My advice to people who are comforting somebody who have gone through a loss is to write an email, even if you’re not that close to them. Every single email I received meant so much to me during the months after my mom died. I would re-read them when I couldn’t sleep in the middle of the night and saved every single one. I would say if that person you're comforting doesn’t have a therapist to talk to, and it feels like they just want or need to talk – just listen and let them talk. Most people want to give some advice, but really there’s not much advice to give if you haven't gone through it. And even if you have, the best thing is just an ear.

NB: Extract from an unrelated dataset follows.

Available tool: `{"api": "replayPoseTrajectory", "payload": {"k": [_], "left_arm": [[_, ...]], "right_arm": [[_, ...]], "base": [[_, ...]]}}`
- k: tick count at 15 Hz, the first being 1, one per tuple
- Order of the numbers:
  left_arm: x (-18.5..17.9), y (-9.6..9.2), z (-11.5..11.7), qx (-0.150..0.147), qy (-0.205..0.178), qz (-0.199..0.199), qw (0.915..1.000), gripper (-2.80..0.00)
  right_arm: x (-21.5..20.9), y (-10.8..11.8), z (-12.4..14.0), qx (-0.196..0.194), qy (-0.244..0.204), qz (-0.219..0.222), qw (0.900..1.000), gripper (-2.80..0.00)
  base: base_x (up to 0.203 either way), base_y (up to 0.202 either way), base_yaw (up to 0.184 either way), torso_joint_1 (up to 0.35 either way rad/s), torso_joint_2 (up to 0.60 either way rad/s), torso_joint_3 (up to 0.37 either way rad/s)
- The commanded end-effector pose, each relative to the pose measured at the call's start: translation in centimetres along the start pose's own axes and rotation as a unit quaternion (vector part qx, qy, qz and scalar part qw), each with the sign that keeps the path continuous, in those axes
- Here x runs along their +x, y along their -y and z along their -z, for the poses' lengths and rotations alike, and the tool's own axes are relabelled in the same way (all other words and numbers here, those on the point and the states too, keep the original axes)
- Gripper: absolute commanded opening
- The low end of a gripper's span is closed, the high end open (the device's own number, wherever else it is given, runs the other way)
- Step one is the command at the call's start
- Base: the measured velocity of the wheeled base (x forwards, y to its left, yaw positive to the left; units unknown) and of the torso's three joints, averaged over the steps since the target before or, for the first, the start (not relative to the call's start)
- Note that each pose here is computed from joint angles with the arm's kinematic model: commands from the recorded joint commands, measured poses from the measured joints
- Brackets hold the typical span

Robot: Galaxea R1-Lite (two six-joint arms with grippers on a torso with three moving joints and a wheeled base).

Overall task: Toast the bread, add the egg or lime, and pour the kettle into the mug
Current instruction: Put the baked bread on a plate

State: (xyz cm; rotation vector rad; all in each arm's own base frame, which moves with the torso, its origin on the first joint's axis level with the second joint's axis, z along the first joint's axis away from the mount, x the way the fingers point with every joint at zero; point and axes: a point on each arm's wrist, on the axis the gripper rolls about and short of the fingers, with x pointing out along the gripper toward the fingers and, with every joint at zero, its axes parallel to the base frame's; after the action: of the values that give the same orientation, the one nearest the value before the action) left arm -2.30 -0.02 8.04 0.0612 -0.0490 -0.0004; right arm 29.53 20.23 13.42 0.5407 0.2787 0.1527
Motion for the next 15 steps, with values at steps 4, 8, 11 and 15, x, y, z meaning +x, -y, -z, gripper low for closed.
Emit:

I would also recommend planning things that will get them out of their pajamas and out of the house, and maybe even wash their hair! Things that will be enjoyable, something low-key like a museum trip or a pedicure or a park picnic, not with big crowds or loud or stressful in any way, but just something that will show them that life is worth living again.
I would say do not make them feel as if they should be over it by now or healed, because everybody takes a different amount of time and you’re never truly healed, it’s just that eventually most of us reach a point where we can resume normal life again and put our grief in a closet like an old sweater. This old sweater, it doesn't go anywhere and we always know where to find it, and it's in the same closet with all of our other clothes, so we see it regularly in passing. But we choose to leave it there in favor of new exciting sweaters that represent today, tomorrow, hope and finding happiness again.
In honor of Mother's Day, what is the best advice your mom ever gave you?
My mom's best advice - despite the fact that she was a management consultant before staying home to raise the 3 of us after my older brother was born and her work travel schedule became too difficult to manage with kids - was to follow your passion. She would say "I don't care if you major in basketweaving at college, as long as that's what you love and must do". It was annoying when I was growing up because I hadn't figured out what mine was yet! But now I see she really just meant, "get fired up about life, and whatever it is you are most fired up about and just love doing, do that.”